Give again, word for word, every line below from the one that has "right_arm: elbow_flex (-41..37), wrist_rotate" through the one that has "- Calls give", both included, and no others.

=====

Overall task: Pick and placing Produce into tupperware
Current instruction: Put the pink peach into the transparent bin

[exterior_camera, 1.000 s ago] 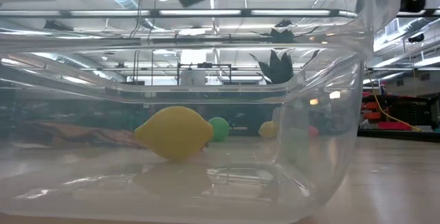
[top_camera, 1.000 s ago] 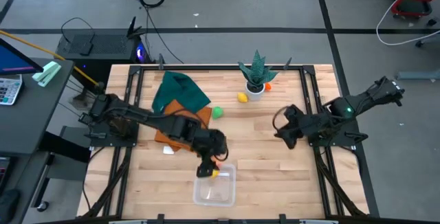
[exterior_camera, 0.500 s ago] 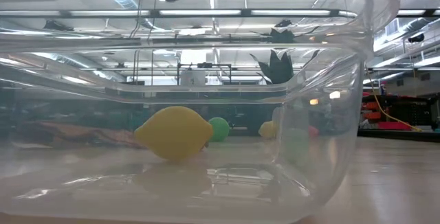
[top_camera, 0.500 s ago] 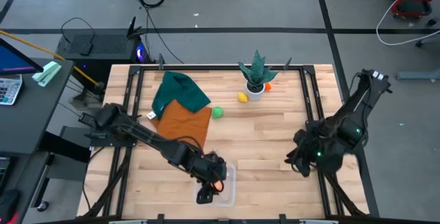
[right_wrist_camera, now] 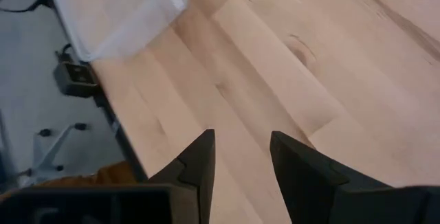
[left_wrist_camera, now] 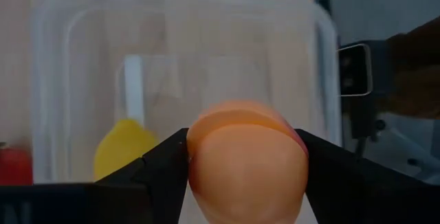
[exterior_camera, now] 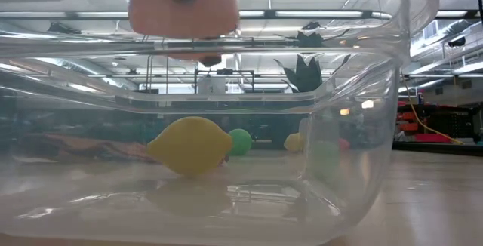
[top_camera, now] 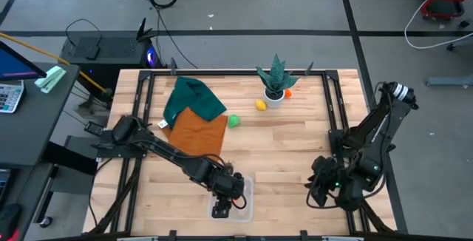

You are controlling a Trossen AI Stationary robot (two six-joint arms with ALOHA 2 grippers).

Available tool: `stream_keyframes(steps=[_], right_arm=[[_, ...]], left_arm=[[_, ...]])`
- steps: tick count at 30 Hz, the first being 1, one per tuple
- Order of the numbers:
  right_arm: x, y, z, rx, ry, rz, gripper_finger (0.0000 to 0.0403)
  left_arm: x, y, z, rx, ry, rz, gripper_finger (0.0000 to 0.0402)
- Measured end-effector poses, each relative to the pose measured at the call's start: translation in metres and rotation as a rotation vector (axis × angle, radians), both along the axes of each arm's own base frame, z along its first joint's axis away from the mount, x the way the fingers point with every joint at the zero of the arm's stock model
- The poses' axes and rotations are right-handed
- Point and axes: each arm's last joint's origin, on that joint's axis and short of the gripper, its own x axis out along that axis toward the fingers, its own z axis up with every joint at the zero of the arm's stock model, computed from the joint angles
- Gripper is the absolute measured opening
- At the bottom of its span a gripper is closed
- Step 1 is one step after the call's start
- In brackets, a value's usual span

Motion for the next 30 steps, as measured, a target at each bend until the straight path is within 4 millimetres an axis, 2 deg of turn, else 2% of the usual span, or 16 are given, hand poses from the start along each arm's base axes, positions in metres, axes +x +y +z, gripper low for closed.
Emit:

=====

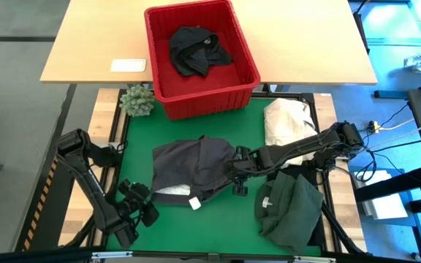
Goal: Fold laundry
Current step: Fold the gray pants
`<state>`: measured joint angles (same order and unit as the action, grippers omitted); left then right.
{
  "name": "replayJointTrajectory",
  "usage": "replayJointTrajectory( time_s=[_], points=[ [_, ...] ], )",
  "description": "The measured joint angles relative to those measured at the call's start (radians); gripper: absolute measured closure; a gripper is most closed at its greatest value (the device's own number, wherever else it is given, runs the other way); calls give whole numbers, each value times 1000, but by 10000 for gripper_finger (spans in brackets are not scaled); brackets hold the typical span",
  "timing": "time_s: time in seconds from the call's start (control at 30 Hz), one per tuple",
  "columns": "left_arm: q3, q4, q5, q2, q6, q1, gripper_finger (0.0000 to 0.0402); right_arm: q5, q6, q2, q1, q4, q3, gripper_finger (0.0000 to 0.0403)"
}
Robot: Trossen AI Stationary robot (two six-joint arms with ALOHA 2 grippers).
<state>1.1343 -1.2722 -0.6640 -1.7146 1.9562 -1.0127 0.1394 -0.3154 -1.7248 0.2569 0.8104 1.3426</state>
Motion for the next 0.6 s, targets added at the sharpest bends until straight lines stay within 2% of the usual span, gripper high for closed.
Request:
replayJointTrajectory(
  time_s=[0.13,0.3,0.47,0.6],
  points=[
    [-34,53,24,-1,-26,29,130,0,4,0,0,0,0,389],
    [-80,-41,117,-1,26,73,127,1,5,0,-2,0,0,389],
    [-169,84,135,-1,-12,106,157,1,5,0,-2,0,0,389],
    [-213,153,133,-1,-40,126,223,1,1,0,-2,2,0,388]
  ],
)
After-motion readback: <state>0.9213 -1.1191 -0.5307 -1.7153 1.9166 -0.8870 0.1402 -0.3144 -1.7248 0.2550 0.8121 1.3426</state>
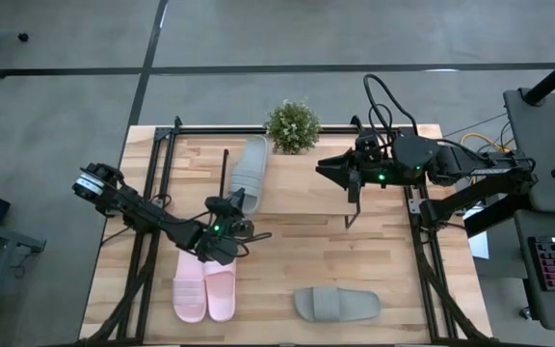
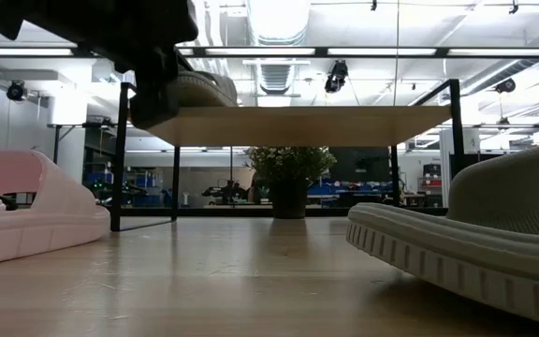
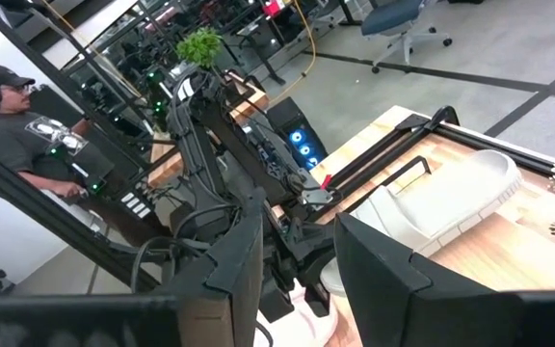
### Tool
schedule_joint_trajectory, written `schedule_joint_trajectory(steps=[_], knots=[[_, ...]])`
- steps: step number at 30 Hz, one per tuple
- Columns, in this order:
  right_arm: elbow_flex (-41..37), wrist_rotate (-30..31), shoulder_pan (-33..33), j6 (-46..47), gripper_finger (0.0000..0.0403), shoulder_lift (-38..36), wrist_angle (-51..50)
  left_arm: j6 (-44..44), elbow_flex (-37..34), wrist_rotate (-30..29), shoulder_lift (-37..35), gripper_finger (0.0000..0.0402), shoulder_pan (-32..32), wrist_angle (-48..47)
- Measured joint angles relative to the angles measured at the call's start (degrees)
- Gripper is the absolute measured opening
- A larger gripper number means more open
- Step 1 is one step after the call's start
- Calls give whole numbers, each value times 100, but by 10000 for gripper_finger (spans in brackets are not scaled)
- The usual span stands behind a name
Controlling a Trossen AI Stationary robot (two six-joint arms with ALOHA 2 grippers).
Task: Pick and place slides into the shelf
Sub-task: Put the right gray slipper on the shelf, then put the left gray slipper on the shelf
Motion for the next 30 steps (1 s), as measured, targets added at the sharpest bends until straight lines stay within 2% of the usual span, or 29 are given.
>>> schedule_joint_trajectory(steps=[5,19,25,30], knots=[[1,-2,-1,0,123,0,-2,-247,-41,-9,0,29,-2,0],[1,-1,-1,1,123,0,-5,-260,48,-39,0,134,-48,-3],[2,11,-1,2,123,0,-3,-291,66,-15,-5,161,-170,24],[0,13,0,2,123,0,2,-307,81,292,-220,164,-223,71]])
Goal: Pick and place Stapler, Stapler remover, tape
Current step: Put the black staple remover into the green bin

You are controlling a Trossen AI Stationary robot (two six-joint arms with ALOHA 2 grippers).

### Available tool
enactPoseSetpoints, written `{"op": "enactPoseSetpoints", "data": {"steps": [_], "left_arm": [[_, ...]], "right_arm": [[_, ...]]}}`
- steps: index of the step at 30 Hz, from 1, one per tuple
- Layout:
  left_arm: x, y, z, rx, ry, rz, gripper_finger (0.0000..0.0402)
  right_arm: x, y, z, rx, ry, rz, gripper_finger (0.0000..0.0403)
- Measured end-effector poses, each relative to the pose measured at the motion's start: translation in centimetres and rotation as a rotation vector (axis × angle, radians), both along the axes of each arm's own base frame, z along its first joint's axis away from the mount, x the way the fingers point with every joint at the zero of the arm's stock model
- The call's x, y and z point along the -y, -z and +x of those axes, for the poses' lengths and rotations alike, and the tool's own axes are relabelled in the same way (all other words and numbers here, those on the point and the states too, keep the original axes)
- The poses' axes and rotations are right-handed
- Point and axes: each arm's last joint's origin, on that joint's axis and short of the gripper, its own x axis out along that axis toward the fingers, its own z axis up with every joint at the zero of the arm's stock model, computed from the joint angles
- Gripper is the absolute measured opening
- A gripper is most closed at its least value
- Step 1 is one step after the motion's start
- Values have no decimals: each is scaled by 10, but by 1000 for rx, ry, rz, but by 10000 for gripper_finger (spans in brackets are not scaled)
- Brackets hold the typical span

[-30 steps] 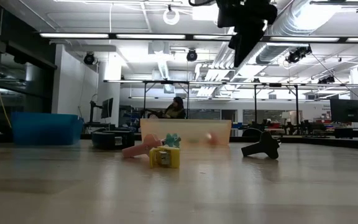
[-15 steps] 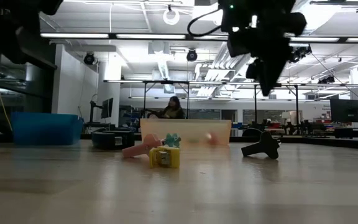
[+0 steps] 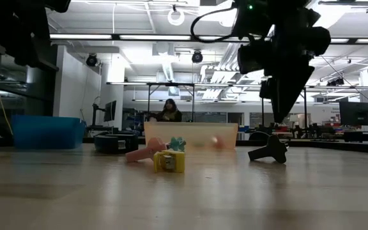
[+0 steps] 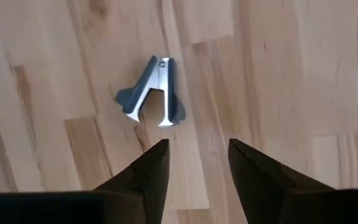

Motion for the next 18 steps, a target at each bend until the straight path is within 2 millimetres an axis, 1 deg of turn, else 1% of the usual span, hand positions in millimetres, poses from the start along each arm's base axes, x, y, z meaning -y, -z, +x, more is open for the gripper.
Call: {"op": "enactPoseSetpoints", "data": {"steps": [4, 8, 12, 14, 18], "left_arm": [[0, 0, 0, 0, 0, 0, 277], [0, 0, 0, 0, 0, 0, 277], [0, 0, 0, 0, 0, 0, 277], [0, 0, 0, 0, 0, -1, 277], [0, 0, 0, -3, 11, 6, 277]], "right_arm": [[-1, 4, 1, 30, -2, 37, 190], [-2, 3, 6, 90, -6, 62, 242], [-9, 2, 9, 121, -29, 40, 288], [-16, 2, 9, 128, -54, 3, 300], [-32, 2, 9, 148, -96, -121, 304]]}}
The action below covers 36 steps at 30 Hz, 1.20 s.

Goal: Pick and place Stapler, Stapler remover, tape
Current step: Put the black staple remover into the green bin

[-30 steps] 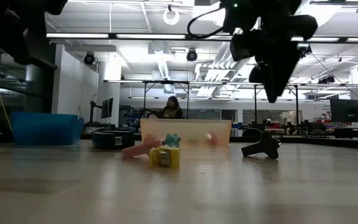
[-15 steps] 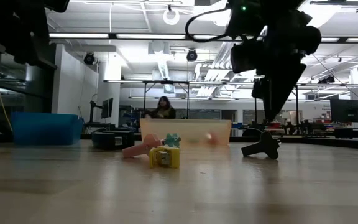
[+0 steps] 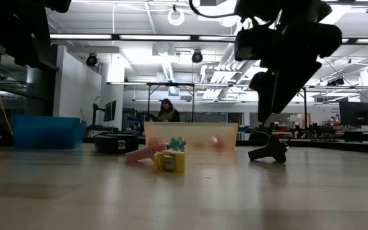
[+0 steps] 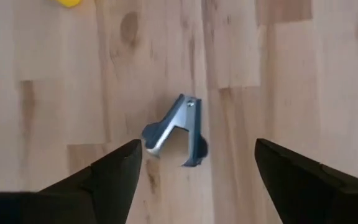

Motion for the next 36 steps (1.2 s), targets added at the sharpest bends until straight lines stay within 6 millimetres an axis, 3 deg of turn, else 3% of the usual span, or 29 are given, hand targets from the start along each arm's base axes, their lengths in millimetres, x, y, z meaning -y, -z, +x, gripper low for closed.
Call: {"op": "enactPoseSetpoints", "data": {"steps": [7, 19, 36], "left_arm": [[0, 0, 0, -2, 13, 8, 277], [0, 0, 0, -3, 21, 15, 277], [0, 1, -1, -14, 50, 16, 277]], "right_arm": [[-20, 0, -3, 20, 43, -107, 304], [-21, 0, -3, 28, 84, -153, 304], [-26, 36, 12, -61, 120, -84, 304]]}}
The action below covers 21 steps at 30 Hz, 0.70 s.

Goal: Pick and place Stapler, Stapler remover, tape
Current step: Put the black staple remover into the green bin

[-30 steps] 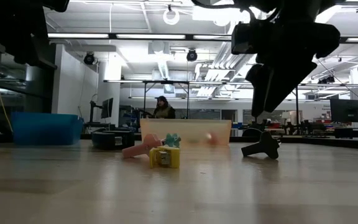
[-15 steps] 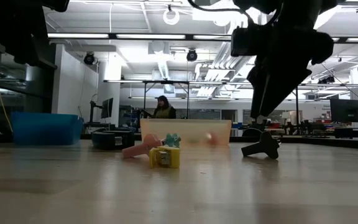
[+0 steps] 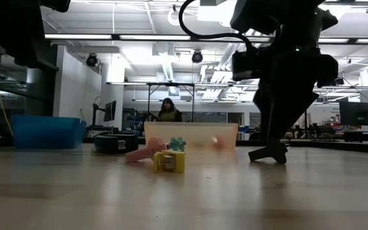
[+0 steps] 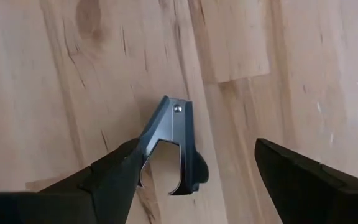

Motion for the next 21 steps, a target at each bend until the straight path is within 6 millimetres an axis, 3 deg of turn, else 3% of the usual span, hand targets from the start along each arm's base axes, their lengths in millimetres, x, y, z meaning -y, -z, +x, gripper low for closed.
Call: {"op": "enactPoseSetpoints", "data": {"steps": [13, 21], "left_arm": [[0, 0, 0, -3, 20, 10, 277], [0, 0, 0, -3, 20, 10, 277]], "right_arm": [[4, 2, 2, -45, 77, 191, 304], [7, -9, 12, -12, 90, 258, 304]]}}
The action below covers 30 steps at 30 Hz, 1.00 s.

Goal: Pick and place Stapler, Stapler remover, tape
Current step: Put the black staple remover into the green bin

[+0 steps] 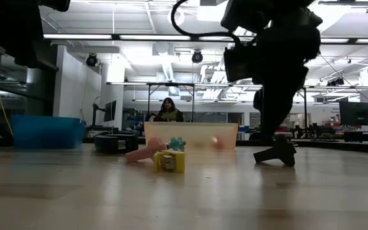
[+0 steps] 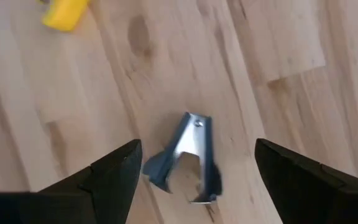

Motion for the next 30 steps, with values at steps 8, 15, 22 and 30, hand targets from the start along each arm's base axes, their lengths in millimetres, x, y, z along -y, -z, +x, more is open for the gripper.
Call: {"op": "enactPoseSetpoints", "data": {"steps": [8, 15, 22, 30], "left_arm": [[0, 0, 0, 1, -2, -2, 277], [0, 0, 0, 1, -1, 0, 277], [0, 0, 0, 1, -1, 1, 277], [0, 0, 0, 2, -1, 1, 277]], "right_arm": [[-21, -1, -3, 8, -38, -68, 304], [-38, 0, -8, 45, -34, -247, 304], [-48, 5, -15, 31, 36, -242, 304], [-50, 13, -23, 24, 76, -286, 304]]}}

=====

# [EXERCISE OUTPUT]
  right_arm: elbow_flex (-41..37), wrist_rotate (-30..31), shoulder_pan (-33..33), j6 (-46..47), gripper_finger (0.0000..0.0403), shoulder_lift (-38..36), wrist_angle (-51..50)
  left_arm: j6 (-44..44), elbow_flex (-37..34), wrist_rotate (-30..29), shoulder_lift (-37..35), gripper_finger (0.0000..0.0402), shoulder_pan (-32..32), wrist_angle (-48..47)
- Measured joint angles relative to the angles measured at the call's start (degrees)
- Gripper is the absolute measured opening
- A larger gripper number means more open
- Step 1 is one step after the call's start
- Calls give whole numbers, each value times 100, but by 10000 for gripper_finger (spans in brackets are not scaled)

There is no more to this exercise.